WHAT IS BEING ASKED:
Where a line holds the word "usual", copy that line from the data below.

EXERCISE DATA:
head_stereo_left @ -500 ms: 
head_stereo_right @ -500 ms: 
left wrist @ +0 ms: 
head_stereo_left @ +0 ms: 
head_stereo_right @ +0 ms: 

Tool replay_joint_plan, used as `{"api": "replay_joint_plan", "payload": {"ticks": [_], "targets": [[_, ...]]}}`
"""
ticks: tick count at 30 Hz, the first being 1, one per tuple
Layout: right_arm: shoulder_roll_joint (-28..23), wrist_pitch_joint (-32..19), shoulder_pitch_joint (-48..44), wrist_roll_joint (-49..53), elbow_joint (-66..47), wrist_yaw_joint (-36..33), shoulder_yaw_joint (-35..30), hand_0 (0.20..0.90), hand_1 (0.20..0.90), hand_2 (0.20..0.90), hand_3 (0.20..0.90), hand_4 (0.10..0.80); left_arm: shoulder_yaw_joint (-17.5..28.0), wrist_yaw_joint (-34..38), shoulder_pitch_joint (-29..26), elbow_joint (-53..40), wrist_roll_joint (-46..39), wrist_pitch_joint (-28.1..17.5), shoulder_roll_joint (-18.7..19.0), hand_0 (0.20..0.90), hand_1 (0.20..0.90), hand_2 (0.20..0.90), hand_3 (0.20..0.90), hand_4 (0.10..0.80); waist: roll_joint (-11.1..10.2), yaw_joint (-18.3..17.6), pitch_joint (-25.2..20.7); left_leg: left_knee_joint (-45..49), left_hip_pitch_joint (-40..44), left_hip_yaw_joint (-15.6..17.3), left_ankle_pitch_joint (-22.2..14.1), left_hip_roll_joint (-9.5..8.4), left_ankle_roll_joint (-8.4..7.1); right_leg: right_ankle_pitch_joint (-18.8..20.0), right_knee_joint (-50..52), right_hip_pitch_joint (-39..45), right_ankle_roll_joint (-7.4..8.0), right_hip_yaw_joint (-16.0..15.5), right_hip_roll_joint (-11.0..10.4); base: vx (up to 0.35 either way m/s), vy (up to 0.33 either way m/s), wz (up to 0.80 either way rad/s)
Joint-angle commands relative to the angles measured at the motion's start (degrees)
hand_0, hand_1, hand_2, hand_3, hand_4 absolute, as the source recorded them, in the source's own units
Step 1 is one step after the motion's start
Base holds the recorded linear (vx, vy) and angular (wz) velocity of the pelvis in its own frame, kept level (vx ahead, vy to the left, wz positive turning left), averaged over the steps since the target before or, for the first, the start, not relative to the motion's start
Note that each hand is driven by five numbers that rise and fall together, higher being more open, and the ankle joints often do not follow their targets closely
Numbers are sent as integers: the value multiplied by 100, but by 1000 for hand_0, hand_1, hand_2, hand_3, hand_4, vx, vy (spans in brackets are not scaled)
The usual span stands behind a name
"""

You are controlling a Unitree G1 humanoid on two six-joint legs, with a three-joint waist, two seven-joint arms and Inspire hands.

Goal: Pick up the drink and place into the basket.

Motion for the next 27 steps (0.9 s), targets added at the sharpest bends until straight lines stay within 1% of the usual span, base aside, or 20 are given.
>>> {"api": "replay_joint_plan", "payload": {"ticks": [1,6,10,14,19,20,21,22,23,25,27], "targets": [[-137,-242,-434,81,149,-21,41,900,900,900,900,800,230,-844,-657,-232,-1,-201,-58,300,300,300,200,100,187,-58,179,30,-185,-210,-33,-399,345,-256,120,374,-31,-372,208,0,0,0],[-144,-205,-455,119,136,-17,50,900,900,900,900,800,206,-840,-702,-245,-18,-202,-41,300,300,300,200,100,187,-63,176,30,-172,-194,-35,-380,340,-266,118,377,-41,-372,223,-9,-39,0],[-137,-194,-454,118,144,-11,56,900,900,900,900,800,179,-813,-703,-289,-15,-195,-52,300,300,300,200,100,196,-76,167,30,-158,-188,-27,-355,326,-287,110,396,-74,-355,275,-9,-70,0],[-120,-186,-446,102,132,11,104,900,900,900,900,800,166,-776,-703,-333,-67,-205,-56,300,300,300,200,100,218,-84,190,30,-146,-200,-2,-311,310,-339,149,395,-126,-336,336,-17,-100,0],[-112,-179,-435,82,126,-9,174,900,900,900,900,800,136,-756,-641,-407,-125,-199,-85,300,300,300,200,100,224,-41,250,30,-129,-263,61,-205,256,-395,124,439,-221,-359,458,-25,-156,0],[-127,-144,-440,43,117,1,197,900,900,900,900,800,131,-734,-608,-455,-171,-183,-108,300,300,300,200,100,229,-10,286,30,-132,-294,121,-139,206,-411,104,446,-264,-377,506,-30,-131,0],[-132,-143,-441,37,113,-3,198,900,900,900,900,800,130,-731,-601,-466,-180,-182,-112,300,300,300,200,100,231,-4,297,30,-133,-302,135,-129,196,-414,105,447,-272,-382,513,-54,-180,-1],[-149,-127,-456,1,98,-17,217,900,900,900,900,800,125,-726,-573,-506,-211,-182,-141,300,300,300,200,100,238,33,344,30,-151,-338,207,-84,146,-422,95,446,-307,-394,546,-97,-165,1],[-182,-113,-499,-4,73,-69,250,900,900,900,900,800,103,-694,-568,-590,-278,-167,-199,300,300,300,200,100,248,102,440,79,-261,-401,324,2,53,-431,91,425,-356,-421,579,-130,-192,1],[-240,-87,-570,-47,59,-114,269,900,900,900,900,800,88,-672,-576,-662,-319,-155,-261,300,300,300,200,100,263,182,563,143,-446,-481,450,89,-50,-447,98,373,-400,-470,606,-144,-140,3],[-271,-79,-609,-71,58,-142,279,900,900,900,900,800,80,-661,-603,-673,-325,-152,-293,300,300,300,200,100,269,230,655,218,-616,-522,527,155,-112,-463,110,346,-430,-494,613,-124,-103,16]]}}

EXERCISE RESPONSE:
The usual span stands behind a name
Motion for the next 27 steps (0.9 s), targets added at the sharpest bends until straight lines stay within 1% of the usual span, base aside, or 20 are given.

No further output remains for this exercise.